O governador Geraldo Alckmin, que foi vice de Covas desde 1995 e assumiu após a morte, fará a primeira leitura do Evangelho. A segunda ficará a cargo do ex-secretário da Justiça Belisário dos Santos.
Durante a missa, o Coral e a Orquestra dos Salesianos farão homenagem a Covas. Secretários de Estado, políticos e amigos de Covas deverão estar presentes.
Anúncio da morte
Covas morreu às 5h30 do dia 6, aos 70 anos, de falência múltipla dos órgãos, provocada pela proliferação do câncer, após ficar internado no Incor por nove dias.
Covas apresentou uma piora na saúde no dia 25 de fevereiro, quando foi transportado de helicóptero às pressas de Bertioga, no litoral de São Paulo, para o Incor.
O governador licenciado sofria convulsões desde o domingo e estava inconsciente.
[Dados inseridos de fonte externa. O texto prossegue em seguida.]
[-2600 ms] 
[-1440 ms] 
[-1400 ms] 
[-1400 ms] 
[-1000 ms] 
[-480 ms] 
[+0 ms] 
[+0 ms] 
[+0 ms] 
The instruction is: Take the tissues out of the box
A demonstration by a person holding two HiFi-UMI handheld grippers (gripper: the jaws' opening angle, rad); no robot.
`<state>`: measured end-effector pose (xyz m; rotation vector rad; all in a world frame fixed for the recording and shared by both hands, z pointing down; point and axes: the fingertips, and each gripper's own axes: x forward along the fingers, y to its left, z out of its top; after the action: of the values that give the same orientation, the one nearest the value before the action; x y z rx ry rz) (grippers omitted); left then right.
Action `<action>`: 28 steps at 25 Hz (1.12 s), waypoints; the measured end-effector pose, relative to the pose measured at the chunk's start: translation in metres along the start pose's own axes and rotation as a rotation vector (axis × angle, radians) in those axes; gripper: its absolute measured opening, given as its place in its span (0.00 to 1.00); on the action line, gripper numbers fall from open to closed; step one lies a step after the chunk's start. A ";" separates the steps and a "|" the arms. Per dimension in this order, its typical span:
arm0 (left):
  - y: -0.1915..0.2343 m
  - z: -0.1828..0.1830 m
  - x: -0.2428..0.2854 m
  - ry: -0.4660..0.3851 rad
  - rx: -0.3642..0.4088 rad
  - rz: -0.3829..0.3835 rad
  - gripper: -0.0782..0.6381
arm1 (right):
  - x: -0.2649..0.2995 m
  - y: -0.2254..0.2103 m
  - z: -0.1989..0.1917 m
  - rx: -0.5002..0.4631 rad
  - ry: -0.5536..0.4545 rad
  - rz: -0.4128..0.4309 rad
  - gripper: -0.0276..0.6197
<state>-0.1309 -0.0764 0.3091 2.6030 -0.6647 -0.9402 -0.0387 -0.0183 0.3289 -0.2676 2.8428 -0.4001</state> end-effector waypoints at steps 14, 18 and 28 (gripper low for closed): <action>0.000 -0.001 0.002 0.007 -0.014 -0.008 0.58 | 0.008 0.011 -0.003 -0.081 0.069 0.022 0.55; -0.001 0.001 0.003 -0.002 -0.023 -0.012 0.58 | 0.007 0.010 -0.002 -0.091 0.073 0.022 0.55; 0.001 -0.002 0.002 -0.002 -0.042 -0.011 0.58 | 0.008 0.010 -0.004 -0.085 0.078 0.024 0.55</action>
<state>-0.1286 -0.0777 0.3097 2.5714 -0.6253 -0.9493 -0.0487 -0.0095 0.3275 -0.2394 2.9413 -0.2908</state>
Na madrugada da última quinta-feira (2), um edema no pulmão, provocado pela falência momentânea do coração, havia agravado o quadro.
Covas foi internado com quadro infeccioso grave, de instalação aguda, associado a hiperglicemia (aumento de glicose no sangue), distúrbios metabólicos e de coagulação. Apresentava ainda arritmia cardíaca e queda de pressão arterial.
Exames posteriores constataram uma trombose profunda na perna direita. Rins e intestinos também não apresentavam mais um bom funcionamento.
O médico particular de Covas, David Uip, afirmou, na primeira entrevista após a internação, no dia 25, que o governador ficaria em um quarto do Incor, e não na UTI, para manter a "dignidade do paciente". O pedido teria partido do próprio governador. Na ocasião, Uip afirmou que ele estava enfrentando "o momento de maior risco de sua vida".
Os médicos tiveram de interromper o tratamento para combater o câncer na meninge, feito desde o início do ano, por conta do agravamento do estado de saúde. A terapia consistia na aplicação de uma injeção na coluna do governador, na região lombar.
A falta de tratamento para combater as células cancerígenas foi a hipótese mais provável para a piora do estado geral de Covas.
O anúncio do câncer na meninge foi feito no dia 15 de janeiro, após um exame para avaliar o aumento de células cancerosas no corpo de Covas.
Mas a saúde de Covas começou a ficar debilitada em 1998, quando foi realizada uma cirurgia para a retirada de um tumor maligno na bexiga, que foi reconstituída na operação com tecidos do intestino.
No ano passado, a equipe médica constatou metástase (proliferação de células cancerígenas) e uma nova cirurgia foi realizada para retirar o tumor, desta vez localizado na região abdominal.
Covas casou-se em 1954 com Florinda Gomes, a Lila, com quem teve três filhos: Mário Covas Neto, Renata e Silvia, que morreu em 1976 em um acidente de moto, durante a festa de réveillon.